**The task**:
Could the lines from the top of the material to the line that contains "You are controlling" be retyped exactly, both included and pictures omitted?
************
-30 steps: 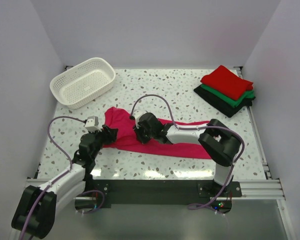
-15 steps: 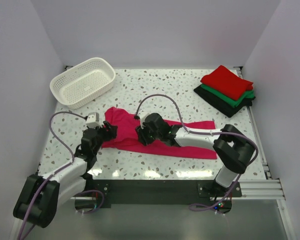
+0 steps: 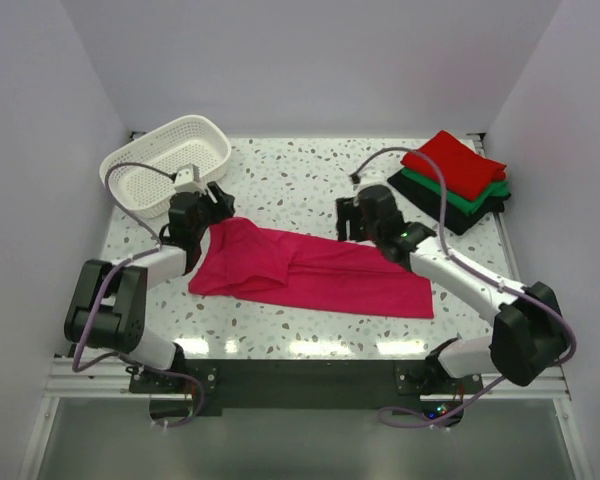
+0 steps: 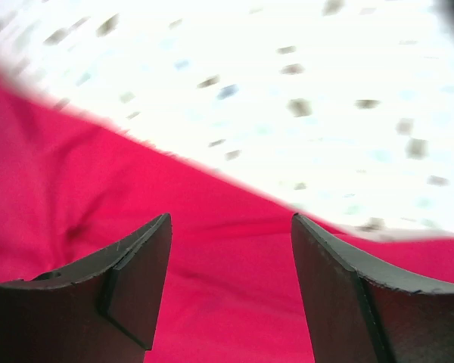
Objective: Fold and stack the t-shirts
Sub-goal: Fold the tshirt
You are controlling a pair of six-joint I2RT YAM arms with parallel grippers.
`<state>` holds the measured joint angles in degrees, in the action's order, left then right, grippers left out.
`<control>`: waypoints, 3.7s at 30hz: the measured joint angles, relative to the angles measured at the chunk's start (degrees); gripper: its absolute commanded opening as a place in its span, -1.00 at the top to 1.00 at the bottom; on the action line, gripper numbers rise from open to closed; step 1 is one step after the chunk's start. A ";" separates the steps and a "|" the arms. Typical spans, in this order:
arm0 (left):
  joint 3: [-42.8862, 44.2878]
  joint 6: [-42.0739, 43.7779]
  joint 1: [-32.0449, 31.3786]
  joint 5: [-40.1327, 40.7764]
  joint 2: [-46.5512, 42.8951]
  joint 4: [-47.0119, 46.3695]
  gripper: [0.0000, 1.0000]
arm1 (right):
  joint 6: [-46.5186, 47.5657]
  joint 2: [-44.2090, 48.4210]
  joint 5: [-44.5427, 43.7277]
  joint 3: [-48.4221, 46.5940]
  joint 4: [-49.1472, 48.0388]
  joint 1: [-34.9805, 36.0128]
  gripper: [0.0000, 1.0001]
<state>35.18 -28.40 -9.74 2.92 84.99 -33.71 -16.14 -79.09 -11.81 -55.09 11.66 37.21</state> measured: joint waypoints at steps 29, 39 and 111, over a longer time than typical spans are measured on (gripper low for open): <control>9.64 -1.18 5.40 -18.03 21.92 -1.57 -0.03 | -5.73 -11.41 3.76 2.84 8.52 -36.96 -0.32; 9.70 -2.67 6.36 -20.72 23.12 -3.39 0.66 | -5.97 -14.69 5.16 2.84 8.66 -38.21 0.10; 5.46 -9.18 8.28 -23.43 20.74 -4.24 0.06 | -7.19 -17.44 -0.46 -0.20 11.82 -39.15 1.00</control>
<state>40.64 -37.58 -1.45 -20.51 105.73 -37.95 -23.33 -96.53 -12.27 -55.29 23.49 -1.93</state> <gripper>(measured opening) 0.472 0.051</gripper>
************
**Solved problem**:
-30 steps: 
-15 steps: 
+0 steps: 
+0 steps: 
Objective: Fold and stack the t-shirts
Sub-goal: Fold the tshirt
You are controlling a pair of six-joint I2RT YAM arms with parallel grippers.

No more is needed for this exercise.